What the task requires: For the entries below, print exactly the lines between the line holding "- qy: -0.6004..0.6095" and the line holding "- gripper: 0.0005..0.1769", inclusive, and nothing else.

★ ★ ★

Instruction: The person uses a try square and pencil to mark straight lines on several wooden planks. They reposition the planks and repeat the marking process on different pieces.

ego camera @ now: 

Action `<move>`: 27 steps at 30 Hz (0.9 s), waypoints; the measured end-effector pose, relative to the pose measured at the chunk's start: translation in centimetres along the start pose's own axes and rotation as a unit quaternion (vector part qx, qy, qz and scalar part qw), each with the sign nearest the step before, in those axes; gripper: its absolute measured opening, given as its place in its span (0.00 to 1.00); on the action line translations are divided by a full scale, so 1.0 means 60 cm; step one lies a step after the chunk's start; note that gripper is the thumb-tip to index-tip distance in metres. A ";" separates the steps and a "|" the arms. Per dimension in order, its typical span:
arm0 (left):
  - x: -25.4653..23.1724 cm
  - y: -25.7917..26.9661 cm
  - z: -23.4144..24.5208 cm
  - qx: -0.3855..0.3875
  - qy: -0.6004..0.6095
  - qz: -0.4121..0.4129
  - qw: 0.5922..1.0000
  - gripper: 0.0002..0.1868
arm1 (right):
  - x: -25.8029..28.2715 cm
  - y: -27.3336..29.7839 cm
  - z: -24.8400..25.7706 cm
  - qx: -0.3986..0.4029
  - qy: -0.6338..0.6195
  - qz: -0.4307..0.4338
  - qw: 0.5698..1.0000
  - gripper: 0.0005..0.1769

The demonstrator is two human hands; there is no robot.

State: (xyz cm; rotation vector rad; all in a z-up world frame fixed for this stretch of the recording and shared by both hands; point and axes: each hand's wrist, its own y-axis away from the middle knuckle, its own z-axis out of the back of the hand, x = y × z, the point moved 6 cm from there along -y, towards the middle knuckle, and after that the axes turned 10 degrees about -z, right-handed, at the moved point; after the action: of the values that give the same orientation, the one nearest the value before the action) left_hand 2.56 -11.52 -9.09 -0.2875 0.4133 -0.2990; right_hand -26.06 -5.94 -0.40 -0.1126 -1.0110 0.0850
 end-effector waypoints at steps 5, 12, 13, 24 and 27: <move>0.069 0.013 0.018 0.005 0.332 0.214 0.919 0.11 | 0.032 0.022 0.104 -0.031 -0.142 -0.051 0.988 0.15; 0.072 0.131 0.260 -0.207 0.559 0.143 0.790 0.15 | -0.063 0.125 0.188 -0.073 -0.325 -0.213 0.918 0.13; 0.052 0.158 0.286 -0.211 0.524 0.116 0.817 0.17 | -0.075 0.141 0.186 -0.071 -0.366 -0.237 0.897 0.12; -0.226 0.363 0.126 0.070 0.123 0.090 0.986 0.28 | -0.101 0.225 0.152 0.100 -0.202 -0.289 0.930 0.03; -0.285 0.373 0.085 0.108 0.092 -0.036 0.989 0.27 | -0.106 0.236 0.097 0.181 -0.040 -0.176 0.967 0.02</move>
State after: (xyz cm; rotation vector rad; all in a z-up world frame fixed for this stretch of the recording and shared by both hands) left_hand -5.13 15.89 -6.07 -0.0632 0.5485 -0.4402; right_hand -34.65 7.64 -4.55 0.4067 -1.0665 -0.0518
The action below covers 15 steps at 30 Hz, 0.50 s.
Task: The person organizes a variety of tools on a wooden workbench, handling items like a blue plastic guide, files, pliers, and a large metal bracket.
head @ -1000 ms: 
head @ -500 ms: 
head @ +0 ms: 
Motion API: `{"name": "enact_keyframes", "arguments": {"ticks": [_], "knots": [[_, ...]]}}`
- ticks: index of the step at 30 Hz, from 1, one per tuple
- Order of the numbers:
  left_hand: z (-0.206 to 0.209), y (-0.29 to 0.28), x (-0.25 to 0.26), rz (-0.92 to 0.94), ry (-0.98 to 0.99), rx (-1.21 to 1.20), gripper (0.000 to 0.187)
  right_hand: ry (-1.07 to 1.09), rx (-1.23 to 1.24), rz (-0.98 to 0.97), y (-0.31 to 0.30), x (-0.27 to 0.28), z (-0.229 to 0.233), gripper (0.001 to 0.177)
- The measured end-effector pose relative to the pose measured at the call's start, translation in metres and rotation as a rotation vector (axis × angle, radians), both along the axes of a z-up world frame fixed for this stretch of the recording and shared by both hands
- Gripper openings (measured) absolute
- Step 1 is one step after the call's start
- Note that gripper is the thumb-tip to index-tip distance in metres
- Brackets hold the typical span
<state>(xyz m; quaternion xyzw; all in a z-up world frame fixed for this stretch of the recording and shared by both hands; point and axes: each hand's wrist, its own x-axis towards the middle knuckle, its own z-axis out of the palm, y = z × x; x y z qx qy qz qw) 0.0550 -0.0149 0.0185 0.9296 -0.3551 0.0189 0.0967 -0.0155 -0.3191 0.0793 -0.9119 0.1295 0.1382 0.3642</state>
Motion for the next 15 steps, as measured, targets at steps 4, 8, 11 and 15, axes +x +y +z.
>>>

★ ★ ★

Response to the task:
  - qy: -0.6004..0.6095
  - qz: -0.4121..0.4129
  - qw: 0.5922..1.0000
  - gripper: 0.0002..0.1868
arm1 (right):
  - x: -25.8029..28.2715 cm
  - y: -27.3336..29.7839 cm
  - z: -24.8400..25.7706 cm
  - qx: -0.3986..0.4029
  - qy: -0.6338..0.6195
  - qz: -0.4307..0.4338
  - qw: 0.5698..1.0000
  - gripper: 0.0005..0.1769

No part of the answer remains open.